*** Opening Extracted data ***
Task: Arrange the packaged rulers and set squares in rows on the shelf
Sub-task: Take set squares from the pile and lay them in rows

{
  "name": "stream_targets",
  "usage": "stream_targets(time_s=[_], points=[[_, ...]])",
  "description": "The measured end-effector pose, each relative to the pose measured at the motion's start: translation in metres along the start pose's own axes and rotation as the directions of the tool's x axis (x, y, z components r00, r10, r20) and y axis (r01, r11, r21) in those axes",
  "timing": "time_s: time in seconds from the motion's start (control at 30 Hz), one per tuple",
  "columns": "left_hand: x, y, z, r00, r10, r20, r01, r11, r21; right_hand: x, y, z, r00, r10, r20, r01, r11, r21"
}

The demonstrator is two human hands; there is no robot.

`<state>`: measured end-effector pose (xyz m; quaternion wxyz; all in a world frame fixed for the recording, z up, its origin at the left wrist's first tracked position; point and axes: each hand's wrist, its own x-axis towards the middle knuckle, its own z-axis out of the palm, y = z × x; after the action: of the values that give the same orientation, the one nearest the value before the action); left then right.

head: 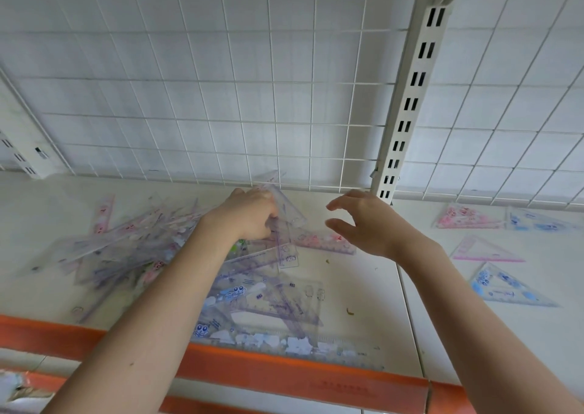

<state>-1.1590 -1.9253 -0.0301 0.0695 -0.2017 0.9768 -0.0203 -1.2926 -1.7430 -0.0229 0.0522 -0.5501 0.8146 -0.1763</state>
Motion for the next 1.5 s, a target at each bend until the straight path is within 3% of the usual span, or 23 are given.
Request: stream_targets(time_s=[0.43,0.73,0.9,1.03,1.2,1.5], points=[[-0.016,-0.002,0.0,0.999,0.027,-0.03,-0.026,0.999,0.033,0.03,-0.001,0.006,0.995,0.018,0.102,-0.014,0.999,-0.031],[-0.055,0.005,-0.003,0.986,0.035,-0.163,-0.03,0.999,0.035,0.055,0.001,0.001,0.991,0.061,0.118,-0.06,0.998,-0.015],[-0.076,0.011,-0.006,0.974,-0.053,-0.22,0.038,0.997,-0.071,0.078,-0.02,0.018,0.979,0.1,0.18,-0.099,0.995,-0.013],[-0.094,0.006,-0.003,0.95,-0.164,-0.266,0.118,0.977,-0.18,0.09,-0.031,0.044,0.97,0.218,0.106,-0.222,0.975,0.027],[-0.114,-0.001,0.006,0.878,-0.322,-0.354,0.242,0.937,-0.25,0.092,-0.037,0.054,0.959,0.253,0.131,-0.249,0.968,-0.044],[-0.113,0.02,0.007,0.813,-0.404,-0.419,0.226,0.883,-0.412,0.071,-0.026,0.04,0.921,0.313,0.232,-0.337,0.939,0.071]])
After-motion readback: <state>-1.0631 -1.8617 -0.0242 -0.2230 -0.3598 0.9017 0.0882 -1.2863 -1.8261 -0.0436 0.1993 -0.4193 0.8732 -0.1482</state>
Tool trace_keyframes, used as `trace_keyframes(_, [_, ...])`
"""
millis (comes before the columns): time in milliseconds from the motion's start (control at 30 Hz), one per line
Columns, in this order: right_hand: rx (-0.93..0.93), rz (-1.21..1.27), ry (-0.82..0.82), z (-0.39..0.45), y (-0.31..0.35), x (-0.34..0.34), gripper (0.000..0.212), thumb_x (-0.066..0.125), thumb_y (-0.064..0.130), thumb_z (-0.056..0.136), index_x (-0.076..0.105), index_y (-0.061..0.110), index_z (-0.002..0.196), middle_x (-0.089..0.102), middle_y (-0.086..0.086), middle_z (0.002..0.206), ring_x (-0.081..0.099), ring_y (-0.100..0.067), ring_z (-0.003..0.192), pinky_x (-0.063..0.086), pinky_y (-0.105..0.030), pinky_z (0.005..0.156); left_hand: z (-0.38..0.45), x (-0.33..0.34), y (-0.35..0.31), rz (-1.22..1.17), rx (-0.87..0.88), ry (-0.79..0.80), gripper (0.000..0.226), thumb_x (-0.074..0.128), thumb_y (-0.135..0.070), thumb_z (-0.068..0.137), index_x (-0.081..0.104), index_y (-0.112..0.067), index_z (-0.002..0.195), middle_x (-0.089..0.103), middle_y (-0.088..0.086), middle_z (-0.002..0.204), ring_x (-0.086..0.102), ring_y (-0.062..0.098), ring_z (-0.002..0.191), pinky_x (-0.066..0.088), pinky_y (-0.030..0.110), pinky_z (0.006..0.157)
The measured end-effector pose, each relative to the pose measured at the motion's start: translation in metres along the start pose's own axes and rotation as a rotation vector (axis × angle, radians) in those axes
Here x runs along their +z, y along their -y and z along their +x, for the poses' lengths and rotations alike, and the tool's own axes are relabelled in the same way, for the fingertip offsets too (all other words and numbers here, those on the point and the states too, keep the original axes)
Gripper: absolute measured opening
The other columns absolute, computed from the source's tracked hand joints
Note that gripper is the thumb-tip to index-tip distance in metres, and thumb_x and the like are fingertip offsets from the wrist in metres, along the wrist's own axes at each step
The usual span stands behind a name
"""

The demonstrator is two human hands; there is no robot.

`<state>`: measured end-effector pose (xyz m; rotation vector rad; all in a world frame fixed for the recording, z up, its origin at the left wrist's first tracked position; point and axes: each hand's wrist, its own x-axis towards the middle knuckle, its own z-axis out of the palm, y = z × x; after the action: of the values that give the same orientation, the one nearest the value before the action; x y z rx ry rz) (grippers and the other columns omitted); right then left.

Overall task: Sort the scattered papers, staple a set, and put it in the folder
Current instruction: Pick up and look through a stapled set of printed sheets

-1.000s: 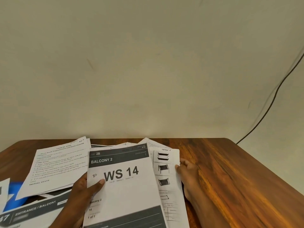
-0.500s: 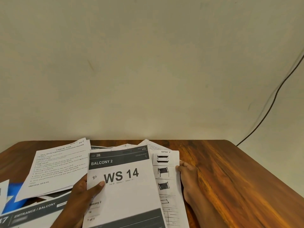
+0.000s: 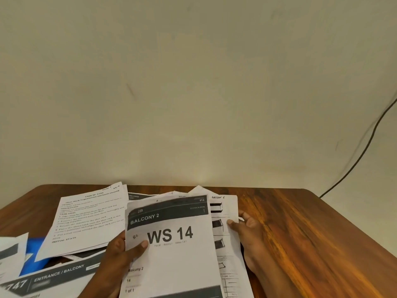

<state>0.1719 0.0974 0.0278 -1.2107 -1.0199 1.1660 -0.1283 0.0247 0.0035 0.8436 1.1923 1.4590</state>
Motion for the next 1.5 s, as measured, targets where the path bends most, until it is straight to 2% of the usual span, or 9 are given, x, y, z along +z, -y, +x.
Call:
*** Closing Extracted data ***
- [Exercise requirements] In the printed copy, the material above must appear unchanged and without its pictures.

- [Your response]
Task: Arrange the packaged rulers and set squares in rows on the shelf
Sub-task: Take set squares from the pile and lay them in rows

{
  "name": "stream_targets",
  "usage": "stream_targets(time_s=[_], points=[[_, ...]])",
  "description": "The measured end-effector pose, each relative to the pose measured at the motion's start: translation in metres along the start pose's own axes and rotation as the directions of the tool's x axis (x, y, z components r00, r10, r20) and y axis (r01, r11, r21) in those axes",
  "timing": "time_s: time in seconds from the motion's start (control at 30 Hz), one per tuple",
  "columns": "left_hand: x, y, z, r00, r10, r20, r01, r11, r21; right_hand: x, y, z, r00, r10, r20, r01, r11, r21"
}

The demonstrator is two human hands; there is no robot.

`<state>`: measured end-effector pose (xyz m; quaternion wxyz; all in a world frame fixed for the recording, z up, its origin at the left wrist's first tracked position; point and axes: each hand's wrist, its own x-axis towards the middle knuckle, its own z-axis out of the palm, y = z × x; after the action: of the values that give the same orientation, the one nearest the value before the action); left then right.

head: 

<state>-1.1590 -1.9253 -0.0301 0.0695 -0.2017 0.9768 -0.0203 -1.2926 -1.7430 -0.0229 0.0522 -0.5501 0.8146 -0.1763</state>
Motion for the next 1.5 s, a target at each bend until the straight path is within 3% of the usual span, or 23 are given.
Request: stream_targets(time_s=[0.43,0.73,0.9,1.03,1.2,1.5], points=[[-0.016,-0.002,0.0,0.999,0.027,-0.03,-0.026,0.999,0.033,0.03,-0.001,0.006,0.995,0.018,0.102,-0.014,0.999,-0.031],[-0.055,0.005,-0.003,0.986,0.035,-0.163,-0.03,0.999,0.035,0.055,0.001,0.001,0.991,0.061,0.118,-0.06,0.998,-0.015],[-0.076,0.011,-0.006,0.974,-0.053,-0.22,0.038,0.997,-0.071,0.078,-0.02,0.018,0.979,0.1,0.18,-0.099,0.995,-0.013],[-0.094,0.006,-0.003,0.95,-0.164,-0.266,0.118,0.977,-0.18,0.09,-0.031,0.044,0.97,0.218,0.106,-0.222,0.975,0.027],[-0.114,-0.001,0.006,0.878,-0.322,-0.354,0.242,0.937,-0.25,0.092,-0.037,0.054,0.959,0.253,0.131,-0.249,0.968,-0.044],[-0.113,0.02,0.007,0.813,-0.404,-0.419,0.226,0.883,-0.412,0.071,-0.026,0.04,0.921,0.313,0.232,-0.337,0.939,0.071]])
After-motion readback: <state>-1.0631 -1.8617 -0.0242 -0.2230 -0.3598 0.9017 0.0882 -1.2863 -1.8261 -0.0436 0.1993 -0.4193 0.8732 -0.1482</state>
Tool trace_keyframes, used as `trace_keyframes(_, [_, ...])`
"""
millis (comes before the columns): time in milliseconds from the motion's start (control at 30 Hz), one per line
Columns, in this order: right_hand: rx (-0.93..0.93), rz (-1.21..1.27), ry (-0.82..0.82), z (-0.39..0.45), y (-0.31..0.35), x (-0.34..0.34), gripper (0.000..0.212), thumb_x (-0.066..0.125), thumb_y (-0.064..0.130), thumb_z (-0.056..0.136), index_x (-0.076..0.105), index_y (-0.061..0.110), index_z (-0.002..0.196), middle_x (-0.089..0.102), middle_y (-0.086..0.086), middle_z (0.002..0.206), ring_x (-0.081..0.099), ring_y (-0.100..0.067), ring_z (-0.003..0.192), pinky_x (-0.063..0.086), pinky_y (-0.105..0.030), pinky_z (0.005..0.156); left_hand: z (-0.38..0.45), x (-0.33..0.34), y (-0.35..0.31), rz (-1.22..1.17), rx (-0.87..0.88), ry (-0.79..0.80), gripper (0.000..0.226), thumb_x (-0.074..0.128), thumb_y (-0.135..0.070), thumb_z (-0.068..0.137), index_x (-0.081..0.104), index_y (-0.112..0.067), index_z (-0.002..0.195), middle_x (-0.089..0.103), middle_y (-0.088..0.086), middle_z (-0.002..0.204), ring_x (-0.086..0.102), ring_y (-0.062..0.098), ring_z (-0.002..0.191), pinky_x (-0.066..0.088), pinky_y (-0.030..0.110), pinky_z (0.006..0.157)
The measured end-effector pose, each relative to the pose measured at the motion's start: translation in metres along the start pose's own axes and rotation as a rotation vector (axis × angle, radians) in those axes
Here x runs along their +z, y along their -y and z along their +x, for the poses' lengths and rotations alike, and the tool's own axes are relabelled in the same way, for the fingertip offsets too (all other words and numbers here, those on the point and the states too, keep the original axes)
Gripper: absolute measured opening
The other columns absolute, computed from the source's tracked hand joints
Note that gripper is the thumb-tip to index-tip distance in metres, and thumb_x and the like are fingertip offsets from the wrist in metres, along the wrist's own axes at each step
The usual span stands behind a name
"""

The demonstrator is two human hands; there is no robot.

`<state>`: measured end-effector pose (xyz m; rotation vector rad; all in a world frame fixed for the recording, z up, its origin at the left wrist's first tracked position; point and axes: each hand's wrist, its own x-axis towards the middle knuckle, its own z-axis out of the palm, y = z × x; after the action: of the values that give the same orientation, the one nearest the value before the action; x y z rx ry rz) (grippers and the other columns omitted); right then left.

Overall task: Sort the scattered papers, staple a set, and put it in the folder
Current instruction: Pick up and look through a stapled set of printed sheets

-1.000s: 
-0.500s: 
+0.000s: 

<state>0.1719 0.0974 0.0278 -1.2107 -1.0199 1.1660 -0.1283 0.0247 0.0035 0.8436 1.1923 1.4590</state>
Motion for the next 1.5 s, as measured, targets where the path bends most, until it is straight to 2% of the usual span, or 9 are given, x, y, z along +z, -y, +x.
Call:

Work on this exercise is finished, so nothing remains.